### WORK TO COMPLETE
Make an exact copy of all the data.

(PROVIDED DATA)

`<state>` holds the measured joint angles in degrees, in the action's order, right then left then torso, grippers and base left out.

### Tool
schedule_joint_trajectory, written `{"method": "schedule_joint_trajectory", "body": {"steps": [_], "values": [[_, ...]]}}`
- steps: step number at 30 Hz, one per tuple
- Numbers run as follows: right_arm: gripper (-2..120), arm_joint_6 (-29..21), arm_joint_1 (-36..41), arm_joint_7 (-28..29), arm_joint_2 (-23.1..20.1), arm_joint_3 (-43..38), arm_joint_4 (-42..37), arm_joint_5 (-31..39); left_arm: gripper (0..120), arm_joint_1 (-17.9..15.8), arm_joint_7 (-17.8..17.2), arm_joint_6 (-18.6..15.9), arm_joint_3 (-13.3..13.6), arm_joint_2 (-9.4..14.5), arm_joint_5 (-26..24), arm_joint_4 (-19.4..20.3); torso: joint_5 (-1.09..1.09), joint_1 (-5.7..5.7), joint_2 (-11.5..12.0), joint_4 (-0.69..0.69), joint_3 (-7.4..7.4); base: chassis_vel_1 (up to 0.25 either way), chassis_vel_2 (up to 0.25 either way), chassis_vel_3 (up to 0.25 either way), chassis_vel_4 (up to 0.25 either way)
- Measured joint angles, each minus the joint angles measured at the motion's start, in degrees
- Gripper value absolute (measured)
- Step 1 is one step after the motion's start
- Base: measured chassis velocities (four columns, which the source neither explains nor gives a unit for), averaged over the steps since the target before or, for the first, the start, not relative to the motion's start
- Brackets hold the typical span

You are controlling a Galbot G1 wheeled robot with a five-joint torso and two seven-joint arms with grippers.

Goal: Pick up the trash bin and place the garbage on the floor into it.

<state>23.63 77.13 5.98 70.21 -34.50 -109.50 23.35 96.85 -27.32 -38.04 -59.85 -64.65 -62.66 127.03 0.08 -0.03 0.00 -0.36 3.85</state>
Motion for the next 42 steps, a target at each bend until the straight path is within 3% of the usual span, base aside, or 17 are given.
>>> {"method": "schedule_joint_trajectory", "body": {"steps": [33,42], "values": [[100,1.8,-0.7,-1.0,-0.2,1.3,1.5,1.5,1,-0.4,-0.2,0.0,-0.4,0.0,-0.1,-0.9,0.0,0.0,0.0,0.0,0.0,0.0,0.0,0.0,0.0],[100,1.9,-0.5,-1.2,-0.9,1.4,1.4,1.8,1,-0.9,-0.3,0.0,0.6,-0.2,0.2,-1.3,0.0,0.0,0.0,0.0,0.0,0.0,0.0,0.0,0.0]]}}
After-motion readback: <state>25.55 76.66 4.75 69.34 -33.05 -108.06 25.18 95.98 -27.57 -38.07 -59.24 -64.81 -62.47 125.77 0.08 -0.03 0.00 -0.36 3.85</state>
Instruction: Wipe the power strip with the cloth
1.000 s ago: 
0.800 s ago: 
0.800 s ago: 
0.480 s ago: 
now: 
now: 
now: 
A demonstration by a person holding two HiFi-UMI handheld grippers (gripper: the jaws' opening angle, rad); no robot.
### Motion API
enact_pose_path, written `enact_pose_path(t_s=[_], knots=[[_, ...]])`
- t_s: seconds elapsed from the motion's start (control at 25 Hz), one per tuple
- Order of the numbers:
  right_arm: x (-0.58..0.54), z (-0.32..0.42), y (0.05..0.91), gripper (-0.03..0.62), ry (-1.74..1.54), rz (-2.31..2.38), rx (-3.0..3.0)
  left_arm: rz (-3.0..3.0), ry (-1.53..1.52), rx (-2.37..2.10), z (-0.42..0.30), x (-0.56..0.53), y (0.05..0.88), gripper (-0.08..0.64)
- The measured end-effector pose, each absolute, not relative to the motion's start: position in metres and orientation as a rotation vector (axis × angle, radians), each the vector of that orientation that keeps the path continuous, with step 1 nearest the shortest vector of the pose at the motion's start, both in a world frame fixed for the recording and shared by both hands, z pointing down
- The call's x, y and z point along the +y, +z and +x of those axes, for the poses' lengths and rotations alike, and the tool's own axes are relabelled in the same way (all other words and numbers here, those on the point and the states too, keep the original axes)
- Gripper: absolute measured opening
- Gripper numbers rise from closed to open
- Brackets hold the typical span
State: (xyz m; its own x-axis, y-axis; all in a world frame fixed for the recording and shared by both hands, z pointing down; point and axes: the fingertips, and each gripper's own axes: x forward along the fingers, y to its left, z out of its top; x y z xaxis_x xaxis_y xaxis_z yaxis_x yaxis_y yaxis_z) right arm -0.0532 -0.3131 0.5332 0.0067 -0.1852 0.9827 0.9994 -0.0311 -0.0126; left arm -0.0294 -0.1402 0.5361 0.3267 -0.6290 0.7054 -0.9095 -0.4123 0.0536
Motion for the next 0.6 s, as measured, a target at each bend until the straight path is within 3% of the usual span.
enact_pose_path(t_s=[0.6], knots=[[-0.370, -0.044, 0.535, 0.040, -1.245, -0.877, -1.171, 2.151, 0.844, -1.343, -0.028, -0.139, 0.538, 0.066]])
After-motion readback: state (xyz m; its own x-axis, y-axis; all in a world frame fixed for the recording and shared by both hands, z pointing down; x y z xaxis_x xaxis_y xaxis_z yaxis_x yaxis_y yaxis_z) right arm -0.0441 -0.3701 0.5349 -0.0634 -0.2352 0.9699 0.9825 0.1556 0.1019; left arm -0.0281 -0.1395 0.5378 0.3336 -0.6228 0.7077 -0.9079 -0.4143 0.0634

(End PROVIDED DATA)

### TASK RESULT
`<state>` holds the measured joint angles in degrees, in the action's order, right then left then torso, grippers and base left out.

### Tool
schedule_joint_trajectory, written `{"method": "schedule_joint_trajectory", "body": {"steps": [_], "values": [[_, ...]]}}`
- steps: step number at 30 Hz, one per tuple
- Numbers run as follows: right_arm: gripper (-2..120), arm_joint_6 (-29..21), arm_joint_1 (-36..41), arm_joint_7 (-28..29), arm_joint_2 (-23.1..20.1), arm_joint_3 (-43..38), arm_joint_4 (-42..37), arm_joint_5 (-31..39); left_arm: gripper (0..120), arm_joint_1 (-17.9..15.8), arm_joint_7 (-17.8..17.2), arm_joint_6 (-18.6..15.9), arm_joint_3 (-13.3..13.6), arm_joint_2 (-9.4..14.5), arm_joint_5 (-26..24), arm_joint_4 (-19.4..20.3); torso: joint_5 (-1.09..1.09), joint_1 (-5.7..5.7), joint_2 (-11.5..12.0), joint_4 (-0.69..0.69), joint_3 (-7.4..7.4); base: chassis_vel_1 (up to 0.25 either way), chassis_vel_2 (up to 0.25 either way), chassis_vel_3 (up to 0.25 either way), chassis_vel_4 (up to 0.25 either way)
- Measured joint angles, each minus the joint angles measured at the motion's start, in degrees
- Gripper value absolute (measured)
- Step 1 is one step after the motion's start
- Base: measured chassis velocities (four columns, which the source neither explains nor gives a unit for), averaged over the steps since the target before or, for the first, the start, not relative to the motion's start
- Brackets hold the typical span

You are controlling a Galbot G1 wheeled robot with a five-joint torso and two seven-joint arms with grippers.

Goal: Pick up the trash bin and place the garbage on the floor into it.

<state>23.63 77.13 5.98 70.21 -34.50 -109.50 23.35 96.85 -27.32 -38.04 -59.85 -64.65 -62.66 127.03 0.08 -0.03 0.00 -0.36 3.85</state>
Motion for the next 42 steps, a target at each bend until the straight path is within 3% of the usual span, base aside, or 17 are given.
>>> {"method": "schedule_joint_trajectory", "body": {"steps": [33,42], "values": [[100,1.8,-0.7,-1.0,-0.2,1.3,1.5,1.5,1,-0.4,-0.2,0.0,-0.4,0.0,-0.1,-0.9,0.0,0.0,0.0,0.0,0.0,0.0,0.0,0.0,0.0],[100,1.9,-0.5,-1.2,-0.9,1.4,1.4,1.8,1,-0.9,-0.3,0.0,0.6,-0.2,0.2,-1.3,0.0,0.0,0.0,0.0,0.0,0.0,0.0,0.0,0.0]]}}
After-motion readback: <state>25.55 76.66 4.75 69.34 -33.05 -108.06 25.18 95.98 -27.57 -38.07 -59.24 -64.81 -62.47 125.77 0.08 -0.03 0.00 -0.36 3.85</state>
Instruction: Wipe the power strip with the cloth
1.000 s ago: 
0.800 s ago: 
0.800 s ago: 
0.480 s ago: 
now: 
now: 
now: 
A demonstration by a person holding two HiFi-UMI handheld grippers (gripper: the jaws' opening angle, rad); no robot.
### Motion API
enact_pose_path, written `enact_pose_path(t_s=[_], knots=[[_, ...]])`
- t_s: seconds elapsed from the motion's start (control at 25 Hz), one per tuple
- Order of the numbers:
  right_arm: x (-0.58..0.54), z (-0.32..0.42), y (0.05..0.91), gripper (-0.03..0.62), ry (-1.74..1.54), rz (-2.31..2.38), rx (-3.0..3.0)
  left_arm: rz (-3.0..3.0), ry (-1.53..1.52), rx (-2.37..2.10), z (-0.42..0.30), x (-0.56..0.53), y (0.05..0.88), gripper (-0.08..0.64)
- The measured end-effector pose, each absolute, not relative to the motion's start: position in metres and orientation as a rotation vector (axis × angle, radians), each the vector of that orientation that keeps the path continuous, with step 1 nearest the shortest vector of the pose at the motion's start, both in a world frame fixed for the recording and shared by both hands, z pointing down
- The call's x, y and z point along the +y, +z and +x of those axes, for the poses' lengths and rotations alike, and the tool's own axes are relabelled in the same way (all other words and numbers here, those on the point and the states too, keep the original axes)
- Gripper: absolute measured opening
- Gripper numbers rise from closed to open
- Brackets hold the typical span
State: (xyz m; its own x-axis, y-axis; all in a world frame fixed for the recording and shared by both hands, z pointing down; point and axes: the fingertips, and each gripper's own axes: x forward along the fingers, y to its left, z out of its top; x y z xaxis_x xaxis_y xaxis_z yaxis_x yaxis_y yaxis_z) right arm -0.0532 -0.3131 0.5332 0.0067 -0.1852 0.9827 0.9994 -0.0311 -0.0126; left arm -0.0294 -0.1402 0.5361 0.3267 -0.6290 0.7054 -0.9095 -0.4123 0.0536
Motion for the next 0.6 s, as measured, a target at each bend until the straight path is within 3% of the usual span.
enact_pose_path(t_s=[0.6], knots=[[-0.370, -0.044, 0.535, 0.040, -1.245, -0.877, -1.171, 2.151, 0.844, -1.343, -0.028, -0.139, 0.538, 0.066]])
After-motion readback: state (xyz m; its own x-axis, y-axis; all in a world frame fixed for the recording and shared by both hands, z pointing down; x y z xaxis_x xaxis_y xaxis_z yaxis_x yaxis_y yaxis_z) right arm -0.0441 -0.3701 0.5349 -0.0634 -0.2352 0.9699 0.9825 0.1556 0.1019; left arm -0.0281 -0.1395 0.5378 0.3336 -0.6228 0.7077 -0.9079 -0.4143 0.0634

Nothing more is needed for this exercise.